Your task is to copy each line of the material that includes "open".

——————

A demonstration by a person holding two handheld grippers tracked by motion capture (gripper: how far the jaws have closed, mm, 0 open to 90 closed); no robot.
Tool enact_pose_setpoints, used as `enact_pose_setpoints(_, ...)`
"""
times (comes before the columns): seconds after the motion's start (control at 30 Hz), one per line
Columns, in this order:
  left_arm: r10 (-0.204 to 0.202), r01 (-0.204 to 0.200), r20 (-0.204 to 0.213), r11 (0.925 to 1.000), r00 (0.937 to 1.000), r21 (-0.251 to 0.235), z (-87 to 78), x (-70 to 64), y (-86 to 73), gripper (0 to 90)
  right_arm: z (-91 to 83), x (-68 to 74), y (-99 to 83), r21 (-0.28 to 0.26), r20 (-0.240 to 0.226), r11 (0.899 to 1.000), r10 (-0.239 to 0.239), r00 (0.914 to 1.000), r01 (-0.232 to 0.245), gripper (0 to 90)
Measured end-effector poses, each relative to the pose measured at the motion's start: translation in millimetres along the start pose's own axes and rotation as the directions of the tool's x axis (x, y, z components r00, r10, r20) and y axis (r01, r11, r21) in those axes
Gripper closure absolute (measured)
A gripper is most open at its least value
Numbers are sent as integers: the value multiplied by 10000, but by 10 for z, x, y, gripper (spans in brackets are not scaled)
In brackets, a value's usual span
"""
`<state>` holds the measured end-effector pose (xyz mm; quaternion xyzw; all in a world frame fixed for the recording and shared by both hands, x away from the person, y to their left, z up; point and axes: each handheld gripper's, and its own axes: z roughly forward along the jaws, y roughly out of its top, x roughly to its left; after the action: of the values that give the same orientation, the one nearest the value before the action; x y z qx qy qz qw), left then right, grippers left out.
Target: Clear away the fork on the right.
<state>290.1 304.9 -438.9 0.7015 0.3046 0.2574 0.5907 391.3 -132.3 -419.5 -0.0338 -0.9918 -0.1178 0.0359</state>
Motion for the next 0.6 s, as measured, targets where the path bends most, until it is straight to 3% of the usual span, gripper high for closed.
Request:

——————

### Output of the exercise:
A demonstration by a person holding two handheld grippers tracked by motion capture (gripper: how far the jaws have closed, mm, 0 open to 90 closed); no robot.
A gripper is most open at its least value

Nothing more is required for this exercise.